§ **THE TASK**: Below are some entries. Repeat exactly the lines from the one with "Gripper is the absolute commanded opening" through the one with "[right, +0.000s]", and only those.

§ **SOURCE RECORDS**:
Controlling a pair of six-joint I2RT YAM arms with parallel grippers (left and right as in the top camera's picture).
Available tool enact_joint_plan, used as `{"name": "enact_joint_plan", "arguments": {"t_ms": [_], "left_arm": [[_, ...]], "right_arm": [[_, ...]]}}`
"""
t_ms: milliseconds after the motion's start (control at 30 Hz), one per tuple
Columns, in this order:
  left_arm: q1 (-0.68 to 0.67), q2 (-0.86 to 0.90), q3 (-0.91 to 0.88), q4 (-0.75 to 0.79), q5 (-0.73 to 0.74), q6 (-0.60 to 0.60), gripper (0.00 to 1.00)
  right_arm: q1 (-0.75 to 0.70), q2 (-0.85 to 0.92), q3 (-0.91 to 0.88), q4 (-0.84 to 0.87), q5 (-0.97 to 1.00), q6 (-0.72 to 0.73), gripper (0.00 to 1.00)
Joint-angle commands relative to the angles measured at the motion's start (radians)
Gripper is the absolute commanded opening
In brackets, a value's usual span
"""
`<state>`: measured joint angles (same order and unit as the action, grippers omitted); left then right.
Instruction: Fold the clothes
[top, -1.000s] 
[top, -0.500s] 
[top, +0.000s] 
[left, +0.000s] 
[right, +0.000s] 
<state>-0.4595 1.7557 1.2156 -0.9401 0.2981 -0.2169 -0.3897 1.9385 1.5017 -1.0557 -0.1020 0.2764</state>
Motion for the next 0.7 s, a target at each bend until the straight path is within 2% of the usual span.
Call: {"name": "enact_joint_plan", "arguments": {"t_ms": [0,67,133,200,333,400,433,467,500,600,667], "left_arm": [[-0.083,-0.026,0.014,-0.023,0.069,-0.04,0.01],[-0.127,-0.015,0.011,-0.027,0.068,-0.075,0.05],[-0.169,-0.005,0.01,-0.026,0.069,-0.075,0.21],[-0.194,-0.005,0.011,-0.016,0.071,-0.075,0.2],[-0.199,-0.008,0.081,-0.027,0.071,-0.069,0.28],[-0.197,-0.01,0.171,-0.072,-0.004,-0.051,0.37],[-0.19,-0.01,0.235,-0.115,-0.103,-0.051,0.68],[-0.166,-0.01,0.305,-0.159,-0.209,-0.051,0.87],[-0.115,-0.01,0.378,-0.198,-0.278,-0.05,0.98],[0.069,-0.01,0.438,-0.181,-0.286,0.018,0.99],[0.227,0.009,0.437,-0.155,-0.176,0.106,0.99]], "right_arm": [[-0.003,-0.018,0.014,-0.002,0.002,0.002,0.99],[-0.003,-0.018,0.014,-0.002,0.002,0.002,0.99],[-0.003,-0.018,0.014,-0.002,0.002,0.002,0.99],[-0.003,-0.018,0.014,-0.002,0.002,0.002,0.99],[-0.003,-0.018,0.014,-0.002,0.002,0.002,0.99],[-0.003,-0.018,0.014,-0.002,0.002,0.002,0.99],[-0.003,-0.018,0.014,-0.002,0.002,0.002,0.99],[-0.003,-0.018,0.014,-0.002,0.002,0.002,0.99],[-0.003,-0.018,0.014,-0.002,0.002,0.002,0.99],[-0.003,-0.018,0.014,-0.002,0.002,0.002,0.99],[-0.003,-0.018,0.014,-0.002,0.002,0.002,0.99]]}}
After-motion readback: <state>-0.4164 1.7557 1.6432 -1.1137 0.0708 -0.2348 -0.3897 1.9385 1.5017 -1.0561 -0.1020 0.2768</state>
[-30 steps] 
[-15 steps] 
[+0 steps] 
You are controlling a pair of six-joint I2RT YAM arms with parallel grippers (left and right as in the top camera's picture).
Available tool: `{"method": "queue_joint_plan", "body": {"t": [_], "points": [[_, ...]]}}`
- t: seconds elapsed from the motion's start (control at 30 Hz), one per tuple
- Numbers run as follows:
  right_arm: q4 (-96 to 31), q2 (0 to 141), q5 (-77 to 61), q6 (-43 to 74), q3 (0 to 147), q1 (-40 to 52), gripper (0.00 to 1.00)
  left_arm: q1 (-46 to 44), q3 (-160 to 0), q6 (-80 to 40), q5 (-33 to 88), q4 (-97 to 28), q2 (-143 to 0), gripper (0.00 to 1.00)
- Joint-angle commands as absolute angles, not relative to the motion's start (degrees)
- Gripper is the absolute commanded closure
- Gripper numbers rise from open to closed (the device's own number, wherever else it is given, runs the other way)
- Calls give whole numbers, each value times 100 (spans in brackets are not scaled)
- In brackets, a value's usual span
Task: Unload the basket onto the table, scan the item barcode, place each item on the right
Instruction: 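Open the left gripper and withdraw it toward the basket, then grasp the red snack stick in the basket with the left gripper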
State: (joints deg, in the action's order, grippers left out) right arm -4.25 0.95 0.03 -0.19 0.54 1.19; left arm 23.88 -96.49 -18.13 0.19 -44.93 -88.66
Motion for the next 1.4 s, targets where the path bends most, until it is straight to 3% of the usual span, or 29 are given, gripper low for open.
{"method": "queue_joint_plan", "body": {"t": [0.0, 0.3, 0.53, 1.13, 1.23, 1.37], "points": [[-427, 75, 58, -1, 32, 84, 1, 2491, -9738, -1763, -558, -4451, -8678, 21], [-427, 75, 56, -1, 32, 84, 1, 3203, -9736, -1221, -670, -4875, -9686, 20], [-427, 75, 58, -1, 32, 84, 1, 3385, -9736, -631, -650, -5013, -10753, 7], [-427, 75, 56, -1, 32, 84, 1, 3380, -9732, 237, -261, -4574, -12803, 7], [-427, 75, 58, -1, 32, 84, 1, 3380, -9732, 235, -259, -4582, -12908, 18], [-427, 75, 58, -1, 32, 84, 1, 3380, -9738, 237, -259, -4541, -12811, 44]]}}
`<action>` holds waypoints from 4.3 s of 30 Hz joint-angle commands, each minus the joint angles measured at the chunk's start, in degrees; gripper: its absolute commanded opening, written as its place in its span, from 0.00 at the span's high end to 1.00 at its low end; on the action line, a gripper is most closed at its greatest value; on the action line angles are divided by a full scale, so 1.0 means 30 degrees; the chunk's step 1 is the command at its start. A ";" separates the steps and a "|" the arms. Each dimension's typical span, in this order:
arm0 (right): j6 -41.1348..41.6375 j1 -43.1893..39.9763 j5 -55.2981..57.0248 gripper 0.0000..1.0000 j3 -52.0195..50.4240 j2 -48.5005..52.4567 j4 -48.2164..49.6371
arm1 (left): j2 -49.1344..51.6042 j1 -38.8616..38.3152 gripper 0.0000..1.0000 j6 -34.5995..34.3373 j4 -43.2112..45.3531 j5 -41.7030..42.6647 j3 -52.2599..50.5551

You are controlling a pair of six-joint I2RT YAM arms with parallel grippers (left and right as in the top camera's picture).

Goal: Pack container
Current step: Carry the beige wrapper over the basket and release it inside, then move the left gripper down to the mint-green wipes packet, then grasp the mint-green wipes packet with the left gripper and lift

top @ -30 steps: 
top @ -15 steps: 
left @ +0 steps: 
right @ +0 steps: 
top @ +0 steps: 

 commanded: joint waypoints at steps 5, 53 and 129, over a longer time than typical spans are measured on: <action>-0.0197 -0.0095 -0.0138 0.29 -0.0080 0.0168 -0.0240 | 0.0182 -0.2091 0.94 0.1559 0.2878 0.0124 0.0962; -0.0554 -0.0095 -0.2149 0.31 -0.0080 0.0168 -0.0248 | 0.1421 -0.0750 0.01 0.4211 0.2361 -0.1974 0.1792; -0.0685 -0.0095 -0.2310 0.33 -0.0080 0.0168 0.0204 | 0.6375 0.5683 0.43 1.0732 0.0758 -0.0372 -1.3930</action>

§ **RESPONSE**:
Gripper is the absolute commanded opening
In brackets, a value's usual span
"""
`<state>`: measured joint angles (same order and unit as the action, grippers omitted); left then right.
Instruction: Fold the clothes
[top, -1.000s] 
[top, -0.500s] 
[top, +0.000s] 
[left, +0.000s] 
[right, +0.000s] 

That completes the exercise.